Through its recent urban sprawl, the city of Issoudun has grown more uniform and commonplace in its makeup, losing much of its geographical legibility. The creation of a new coherence is the goal of our landscape master plan. We explored two areas of research: how to approach and manage the limits between habitat and agriculture, and how to successfully transform the valleys crossing the city.
Along the city's perimeter, we discovered fragments of agricultural plots both amongst and beyond residential areas, constituting together a sort of “backstage” to the city. We proposed the purchase and gradual planting of these plots, in the image of the orchards that surrounded certain medieval cities in the past. These plots become a public space that punctuates here and there the housing estates, constituting together an area for promenades, all the while delineating a new shape and contour for the city and its future extensions.
The aim is not the invention of a green ring or a rampart for the city. These concentric and radiating, but also shifting, landscape lines, create a vegetative framework, a landscape structure able to accommodate new developments while providing quality to the existing residential area. The physical distribution of the thoroughfares and adjoining segments exceed the smaller scale of the individual house to form horizon lines shared by all the inhabitants.

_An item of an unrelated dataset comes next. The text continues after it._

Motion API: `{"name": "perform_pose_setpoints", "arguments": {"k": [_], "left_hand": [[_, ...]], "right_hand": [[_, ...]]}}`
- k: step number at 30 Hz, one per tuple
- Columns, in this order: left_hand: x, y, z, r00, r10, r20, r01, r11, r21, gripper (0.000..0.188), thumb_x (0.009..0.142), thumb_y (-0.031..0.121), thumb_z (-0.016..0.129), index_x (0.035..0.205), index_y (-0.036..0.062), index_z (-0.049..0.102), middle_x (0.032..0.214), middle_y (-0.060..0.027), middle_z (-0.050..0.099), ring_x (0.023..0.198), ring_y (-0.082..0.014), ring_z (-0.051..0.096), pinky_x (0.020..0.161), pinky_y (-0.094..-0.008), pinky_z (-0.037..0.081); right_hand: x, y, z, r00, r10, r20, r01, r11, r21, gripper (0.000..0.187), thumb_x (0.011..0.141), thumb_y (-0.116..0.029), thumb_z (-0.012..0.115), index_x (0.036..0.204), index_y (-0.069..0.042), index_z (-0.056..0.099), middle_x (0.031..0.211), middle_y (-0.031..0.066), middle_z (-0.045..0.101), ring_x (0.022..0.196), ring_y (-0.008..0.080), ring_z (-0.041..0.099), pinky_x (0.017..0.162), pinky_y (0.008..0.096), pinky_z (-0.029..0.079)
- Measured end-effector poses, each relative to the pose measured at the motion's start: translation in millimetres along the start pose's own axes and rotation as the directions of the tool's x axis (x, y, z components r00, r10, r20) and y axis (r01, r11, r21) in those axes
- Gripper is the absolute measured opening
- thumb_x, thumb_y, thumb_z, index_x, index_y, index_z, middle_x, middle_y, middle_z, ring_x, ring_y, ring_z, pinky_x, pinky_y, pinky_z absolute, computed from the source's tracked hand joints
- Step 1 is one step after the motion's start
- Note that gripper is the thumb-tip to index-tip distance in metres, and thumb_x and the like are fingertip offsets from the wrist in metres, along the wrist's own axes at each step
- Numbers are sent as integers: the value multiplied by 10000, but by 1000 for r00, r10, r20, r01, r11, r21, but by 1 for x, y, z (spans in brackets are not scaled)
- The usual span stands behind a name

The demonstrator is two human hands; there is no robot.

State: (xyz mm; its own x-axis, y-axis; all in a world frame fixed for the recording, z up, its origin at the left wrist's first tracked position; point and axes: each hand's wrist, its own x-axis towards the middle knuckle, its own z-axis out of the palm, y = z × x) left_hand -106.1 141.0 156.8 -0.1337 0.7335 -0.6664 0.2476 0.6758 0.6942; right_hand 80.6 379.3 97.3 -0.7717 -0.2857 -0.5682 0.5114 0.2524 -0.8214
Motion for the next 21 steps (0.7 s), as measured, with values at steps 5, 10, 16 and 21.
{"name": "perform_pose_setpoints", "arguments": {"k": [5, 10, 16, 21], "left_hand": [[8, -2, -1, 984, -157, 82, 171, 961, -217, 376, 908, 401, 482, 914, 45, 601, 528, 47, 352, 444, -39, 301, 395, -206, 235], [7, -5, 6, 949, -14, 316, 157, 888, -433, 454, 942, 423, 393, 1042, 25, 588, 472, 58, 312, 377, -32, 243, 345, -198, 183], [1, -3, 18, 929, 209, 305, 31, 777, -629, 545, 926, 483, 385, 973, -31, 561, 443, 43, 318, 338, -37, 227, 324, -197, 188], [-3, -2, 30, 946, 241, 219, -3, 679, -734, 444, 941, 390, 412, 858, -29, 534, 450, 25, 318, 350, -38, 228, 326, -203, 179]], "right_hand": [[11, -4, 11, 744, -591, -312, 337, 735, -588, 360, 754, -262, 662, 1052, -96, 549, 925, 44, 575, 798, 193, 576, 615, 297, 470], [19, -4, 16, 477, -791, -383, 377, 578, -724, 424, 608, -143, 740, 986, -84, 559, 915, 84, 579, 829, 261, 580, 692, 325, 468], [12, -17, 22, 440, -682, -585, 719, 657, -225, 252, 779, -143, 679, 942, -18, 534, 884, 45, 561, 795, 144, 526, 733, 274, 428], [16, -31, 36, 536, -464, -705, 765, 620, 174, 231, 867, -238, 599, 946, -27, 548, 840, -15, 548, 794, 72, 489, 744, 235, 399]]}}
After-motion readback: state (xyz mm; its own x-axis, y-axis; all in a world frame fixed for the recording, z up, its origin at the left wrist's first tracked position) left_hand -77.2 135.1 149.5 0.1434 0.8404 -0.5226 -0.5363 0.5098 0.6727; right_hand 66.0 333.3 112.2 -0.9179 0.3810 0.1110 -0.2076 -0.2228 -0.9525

Like a collection of natural mechanisms at work, we observe agricultural territories with all the functions, procedures, components that make them up. In designing a project, in modifying a territory, the “language” of the landscape itself is altered. This is not merely the conceiving of form, but of a process of transformation. Here again there are substitution mechanisms at work, aesthetically determining the “composition” of the landscape. Neither a restoration, nor a recovery, but a unique invention.